━━━━━ EXCERPTED RECORDS ━━━━━

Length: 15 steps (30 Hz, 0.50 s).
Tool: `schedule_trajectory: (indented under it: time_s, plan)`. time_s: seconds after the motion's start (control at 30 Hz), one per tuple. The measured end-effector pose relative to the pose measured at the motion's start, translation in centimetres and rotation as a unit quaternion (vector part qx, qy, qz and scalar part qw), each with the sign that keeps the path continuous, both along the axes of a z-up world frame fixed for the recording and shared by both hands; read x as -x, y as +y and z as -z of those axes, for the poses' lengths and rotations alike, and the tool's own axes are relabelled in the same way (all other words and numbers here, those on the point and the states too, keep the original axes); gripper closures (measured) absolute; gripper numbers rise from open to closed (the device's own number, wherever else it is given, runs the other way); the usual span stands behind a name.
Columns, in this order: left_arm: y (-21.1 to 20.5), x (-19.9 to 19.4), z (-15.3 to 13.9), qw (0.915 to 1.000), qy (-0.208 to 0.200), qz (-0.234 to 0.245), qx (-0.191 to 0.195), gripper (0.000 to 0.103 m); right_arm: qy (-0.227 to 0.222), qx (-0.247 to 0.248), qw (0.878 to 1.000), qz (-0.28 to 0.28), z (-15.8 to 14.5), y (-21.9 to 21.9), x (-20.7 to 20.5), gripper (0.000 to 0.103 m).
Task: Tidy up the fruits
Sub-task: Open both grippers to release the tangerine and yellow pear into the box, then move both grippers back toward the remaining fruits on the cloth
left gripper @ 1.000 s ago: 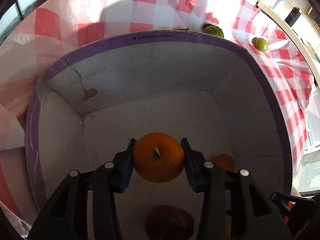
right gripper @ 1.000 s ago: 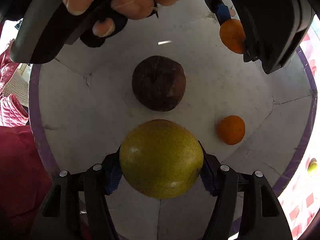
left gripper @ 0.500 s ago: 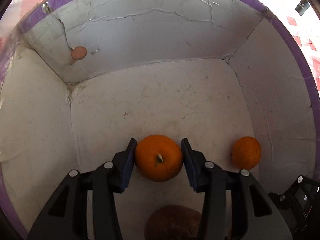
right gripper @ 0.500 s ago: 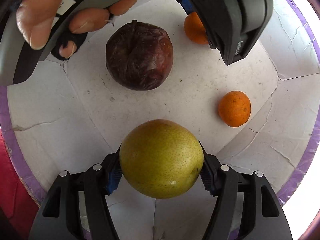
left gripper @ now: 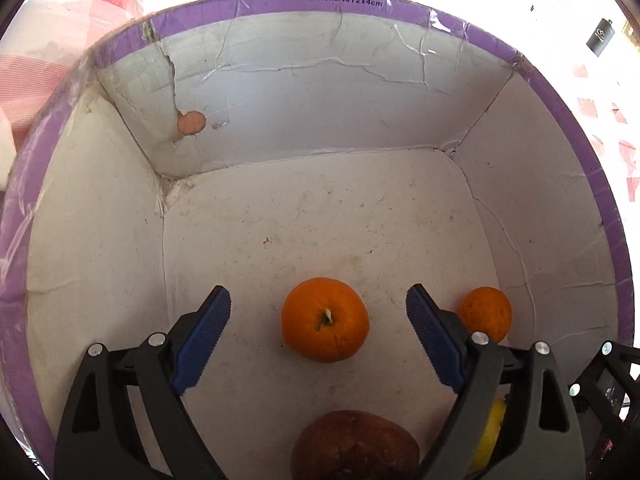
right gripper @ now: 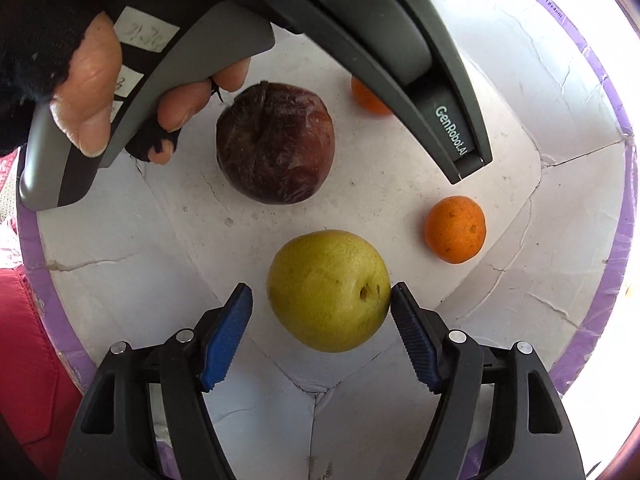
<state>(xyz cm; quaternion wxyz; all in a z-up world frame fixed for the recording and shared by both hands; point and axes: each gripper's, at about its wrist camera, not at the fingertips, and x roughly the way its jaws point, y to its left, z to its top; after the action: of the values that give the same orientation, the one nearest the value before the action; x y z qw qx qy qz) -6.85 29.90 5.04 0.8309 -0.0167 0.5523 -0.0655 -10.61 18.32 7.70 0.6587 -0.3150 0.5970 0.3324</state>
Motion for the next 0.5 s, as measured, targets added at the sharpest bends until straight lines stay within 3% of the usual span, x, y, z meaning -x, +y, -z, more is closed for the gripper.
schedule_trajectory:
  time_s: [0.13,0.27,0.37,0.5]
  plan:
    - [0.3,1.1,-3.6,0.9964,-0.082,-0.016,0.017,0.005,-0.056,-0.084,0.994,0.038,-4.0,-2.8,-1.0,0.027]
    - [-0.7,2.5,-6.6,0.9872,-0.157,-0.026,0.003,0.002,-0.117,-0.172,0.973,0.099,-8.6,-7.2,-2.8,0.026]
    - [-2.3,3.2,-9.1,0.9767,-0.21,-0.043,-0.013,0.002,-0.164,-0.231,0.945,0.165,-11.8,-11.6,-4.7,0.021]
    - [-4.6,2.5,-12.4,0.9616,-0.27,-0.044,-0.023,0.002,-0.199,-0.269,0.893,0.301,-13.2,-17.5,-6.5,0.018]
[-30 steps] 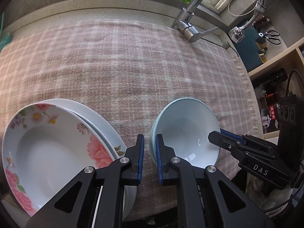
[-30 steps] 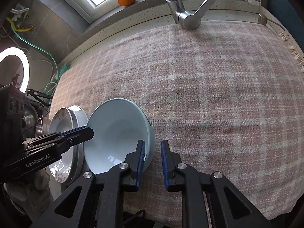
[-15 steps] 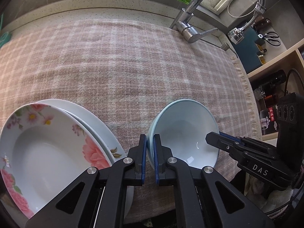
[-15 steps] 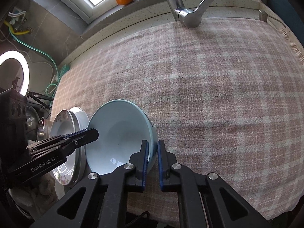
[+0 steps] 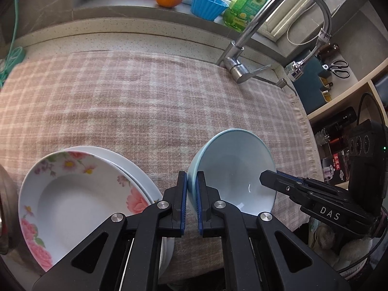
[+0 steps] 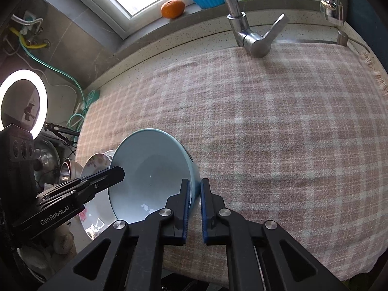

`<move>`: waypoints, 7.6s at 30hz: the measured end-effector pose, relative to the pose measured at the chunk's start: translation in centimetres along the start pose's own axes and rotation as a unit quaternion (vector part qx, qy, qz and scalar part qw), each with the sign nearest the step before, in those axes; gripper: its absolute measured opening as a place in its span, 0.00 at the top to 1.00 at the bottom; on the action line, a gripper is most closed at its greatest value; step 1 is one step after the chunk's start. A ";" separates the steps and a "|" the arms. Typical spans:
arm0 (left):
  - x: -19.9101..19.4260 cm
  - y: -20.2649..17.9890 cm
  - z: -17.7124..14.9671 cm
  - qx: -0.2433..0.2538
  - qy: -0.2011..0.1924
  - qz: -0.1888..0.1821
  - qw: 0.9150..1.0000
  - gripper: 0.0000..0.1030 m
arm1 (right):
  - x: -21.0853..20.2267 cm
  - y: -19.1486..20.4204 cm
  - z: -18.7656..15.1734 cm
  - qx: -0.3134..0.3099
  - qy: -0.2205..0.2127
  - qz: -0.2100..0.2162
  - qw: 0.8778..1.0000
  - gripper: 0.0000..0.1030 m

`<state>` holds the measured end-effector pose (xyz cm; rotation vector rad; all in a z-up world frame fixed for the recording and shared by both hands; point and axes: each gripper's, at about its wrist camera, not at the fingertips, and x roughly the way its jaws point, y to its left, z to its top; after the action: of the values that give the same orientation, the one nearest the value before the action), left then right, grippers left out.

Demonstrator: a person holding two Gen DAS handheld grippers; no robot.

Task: Organize plates and bowls
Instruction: 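Lift the pale bowl with both grippers and carry it to the nested steel bowls, then lower the pale bowl into the nested steel bowls with both grippers, then open both grippers to release the pale bowl inside the steel bowls, then close both grippers on the rim of the nested bowl stack, then lift the nested bowl stack with both grippers and carry it over the floral plates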

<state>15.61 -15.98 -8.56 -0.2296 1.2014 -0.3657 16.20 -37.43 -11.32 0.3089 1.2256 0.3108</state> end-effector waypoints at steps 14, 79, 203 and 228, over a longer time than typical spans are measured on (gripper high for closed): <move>-5.7 4.7 0.1 -0.053 -0.061 0.014 0.997 0.95 | -0.2 7.4 2.2 -0.071 -0.003 0.023 0.997 0.93; -15.1 28.0 -8.5 -0.267 -0.092 0.097 0.954 0.94 | 15.1 33.0 -0.7 -0.229 0.126 0.088 0.961 0.94; -12.2 30.6 -8.5 -0.158 -0.052 0.105 0.981 0.93 | 16.0 30.8 -3.7 -0.179 0.056 0.006 0.982 0.91; -15.4 28.4 -6.5 -0.145 -0.091 0.104 0.980 0.94 | 12.3 30.7 -2.2 -0.160 0.038 0.025 0.986 0.91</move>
<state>9.05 16.34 -7.88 -0.3787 1.0827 0.0150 15.87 -4.30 -10.52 0.0511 1.2217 0.5600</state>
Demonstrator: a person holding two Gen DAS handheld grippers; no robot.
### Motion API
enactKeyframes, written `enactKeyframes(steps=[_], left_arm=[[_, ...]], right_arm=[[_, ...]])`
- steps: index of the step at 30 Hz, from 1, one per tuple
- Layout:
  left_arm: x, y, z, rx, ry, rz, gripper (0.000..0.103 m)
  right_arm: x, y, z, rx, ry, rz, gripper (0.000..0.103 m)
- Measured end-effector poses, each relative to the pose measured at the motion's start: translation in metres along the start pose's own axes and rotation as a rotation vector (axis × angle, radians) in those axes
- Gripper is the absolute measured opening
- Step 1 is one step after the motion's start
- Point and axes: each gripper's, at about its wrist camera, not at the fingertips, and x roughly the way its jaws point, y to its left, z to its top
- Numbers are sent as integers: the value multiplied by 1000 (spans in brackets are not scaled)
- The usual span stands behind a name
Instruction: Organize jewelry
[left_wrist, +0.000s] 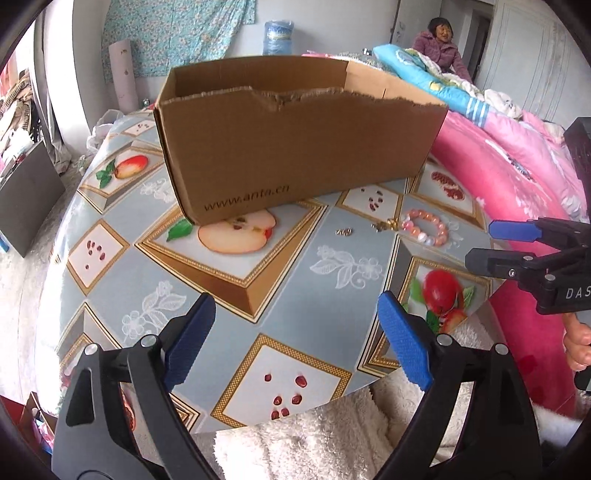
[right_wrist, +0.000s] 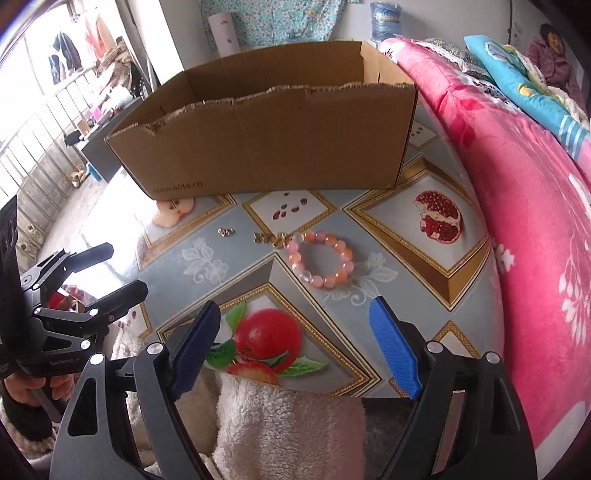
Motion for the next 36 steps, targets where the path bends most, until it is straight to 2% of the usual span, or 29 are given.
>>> enactKeyframes(steps=[7,14,23,27,36], left_arm=[[14,3,-9,-32,43,15,85],[22,4,-10,-43,49,40,85],[28,-8,-9,14,59,94,91],[30,-9,-8,8,62,100,93],[34,-11,-6,-3,60,118,95]], right_arm=[[18,2,-7,8,48,-14,81],[31,0,-13,30,72,-23,82],[37,-3,-14,37,53,-55,91],[39,3,-16,20,49,-79,95],[42,2,-13,42,44,-109,96]])
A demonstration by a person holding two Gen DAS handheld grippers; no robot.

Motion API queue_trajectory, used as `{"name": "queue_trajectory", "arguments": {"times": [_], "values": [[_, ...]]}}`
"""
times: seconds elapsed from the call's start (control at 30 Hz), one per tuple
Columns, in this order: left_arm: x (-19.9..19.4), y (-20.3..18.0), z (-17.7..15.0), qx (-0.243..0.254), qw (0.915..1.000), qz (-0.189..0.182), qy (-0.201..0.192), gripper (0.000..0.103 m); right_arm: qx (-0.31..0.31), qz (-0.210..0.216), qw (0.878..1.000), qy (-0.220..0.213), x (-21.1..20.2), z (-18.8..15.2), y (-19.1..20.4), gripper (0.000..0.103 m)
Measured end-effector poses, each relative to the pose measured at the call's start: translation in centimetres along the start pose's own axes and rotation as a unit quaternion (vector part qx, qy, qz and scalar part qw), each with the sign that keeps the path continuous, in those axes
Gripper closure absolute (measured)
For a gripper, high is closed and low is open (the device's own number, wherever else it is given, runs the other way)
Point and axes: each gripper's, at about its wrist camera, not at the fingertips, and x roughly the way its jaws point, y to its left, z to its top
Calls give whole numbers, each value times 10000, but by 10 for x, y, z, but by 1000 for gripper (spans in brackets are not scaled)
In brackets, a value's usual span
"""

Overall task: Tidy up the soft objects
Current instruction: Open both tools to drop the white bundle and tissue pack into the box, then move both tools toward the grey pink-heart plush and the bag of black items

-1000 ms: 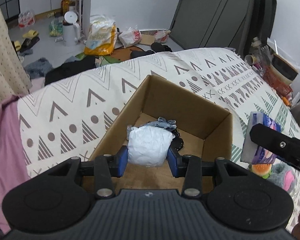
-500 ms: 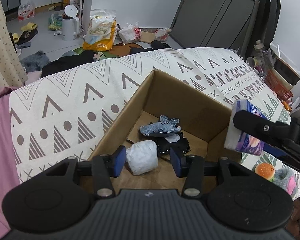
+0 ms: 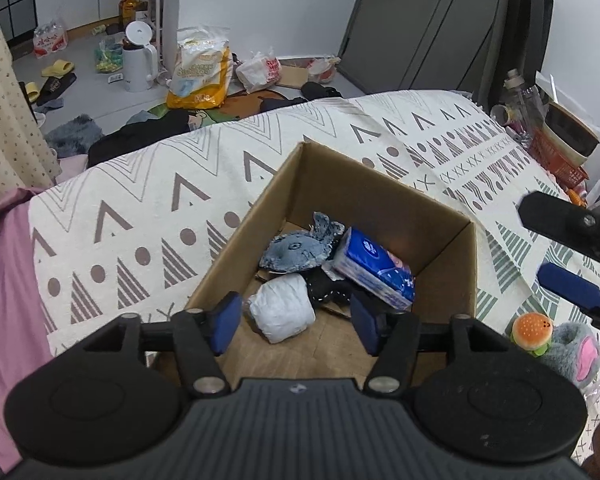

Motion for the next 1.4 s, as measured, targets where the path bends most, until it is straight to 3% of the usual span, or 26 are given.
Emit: {"name": "queue_trajectory", "arguments": {"times": [0.2, 0.37, 0.9, 1.4], "values": [[-17, -4, 1, -137, 9999, 48, -27, 35, 89, -20, 9999, -76, -21, 3, -2, 10], [-36, -16, -1, -158, 9998, -60, -139, 26, 216, 34, 9997, -114, -51, 7, -7, 0], [-93, -59, -14, 199, 9987, -230, -416, 25, 297, -208, 9989, -286, -117, 17, -19, 0], [-124, -109, -33, 578, 9966, -434, -395, 25, 796, -553, 9944, -425, -174, 5, -66, 0]]}}
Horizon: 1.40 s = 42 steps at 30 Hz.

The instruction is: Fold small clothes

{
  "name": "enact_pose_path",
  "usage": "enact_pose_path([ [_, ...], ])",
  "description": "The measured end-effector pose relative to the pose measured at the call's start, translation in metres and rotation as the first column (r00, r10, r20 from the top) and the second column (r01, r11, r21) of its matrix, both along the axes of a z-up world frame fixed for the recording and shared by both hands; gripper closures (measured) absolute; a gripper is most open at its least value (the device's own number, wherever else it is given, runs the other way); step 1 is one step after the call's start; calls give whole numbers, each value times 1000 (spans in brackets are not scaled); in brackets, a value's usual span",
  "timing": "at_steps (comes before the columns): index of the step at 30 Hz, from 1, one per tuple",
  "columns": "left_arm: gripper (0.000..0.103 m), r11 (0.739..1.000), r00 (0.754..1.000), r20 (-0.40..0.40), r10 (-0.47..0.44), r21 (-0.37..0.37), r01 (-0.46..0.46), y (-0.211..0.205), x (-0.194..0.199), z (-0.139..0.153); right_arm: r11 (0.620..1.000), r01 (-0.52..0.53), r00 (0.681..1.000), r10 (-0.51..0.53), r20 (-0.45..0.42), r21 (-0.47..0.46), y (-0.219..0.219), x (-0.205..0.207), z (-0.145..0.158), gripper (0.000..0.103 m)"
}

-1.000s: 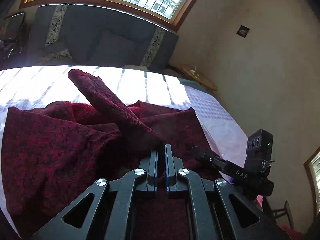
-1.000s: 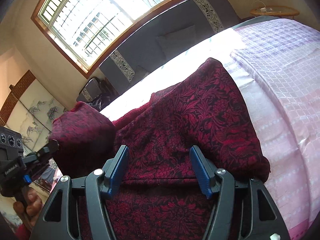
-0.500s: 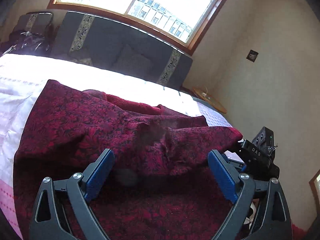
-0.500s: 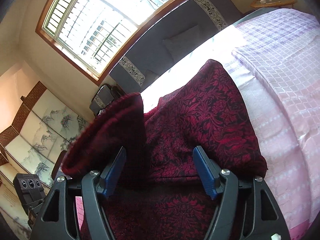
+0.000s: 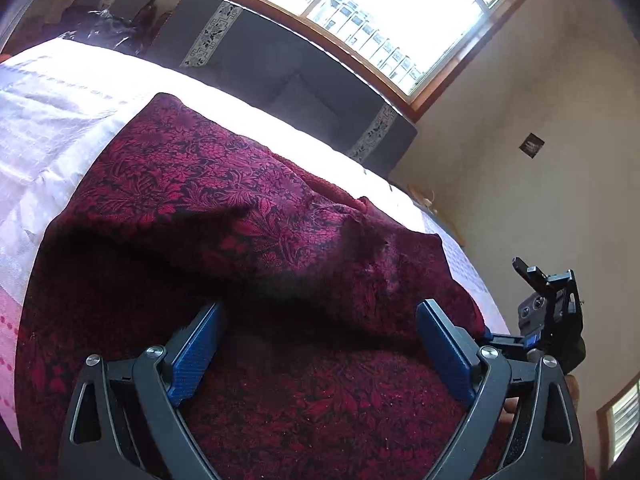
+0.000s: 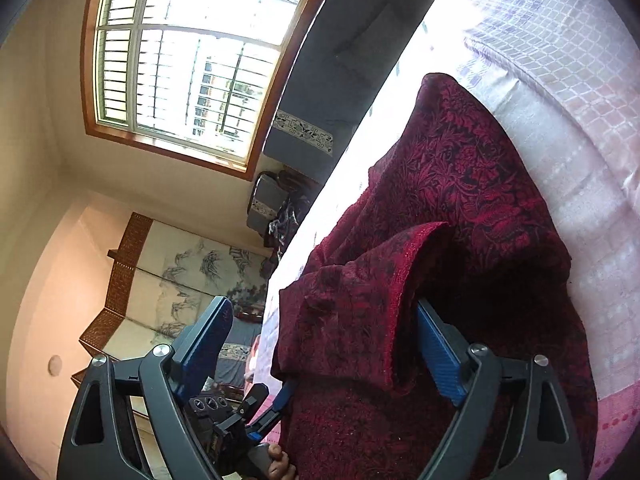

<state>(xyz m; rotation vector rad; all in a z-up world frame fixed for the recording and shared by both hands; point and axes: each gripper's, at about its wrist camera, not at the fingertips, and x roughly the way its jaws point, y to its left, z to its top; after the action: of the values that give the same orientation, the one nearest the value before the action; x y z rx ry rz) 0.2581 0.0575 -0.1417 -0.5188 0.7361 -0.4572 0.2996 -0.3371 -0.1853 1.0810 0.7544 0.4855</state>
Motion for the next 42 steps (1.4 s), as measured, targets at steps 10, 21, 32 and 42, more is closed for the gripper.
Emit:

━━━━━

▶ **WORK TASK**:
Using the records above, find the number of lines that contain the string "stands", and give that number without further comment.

▶ **TASK OUTPUT**:
2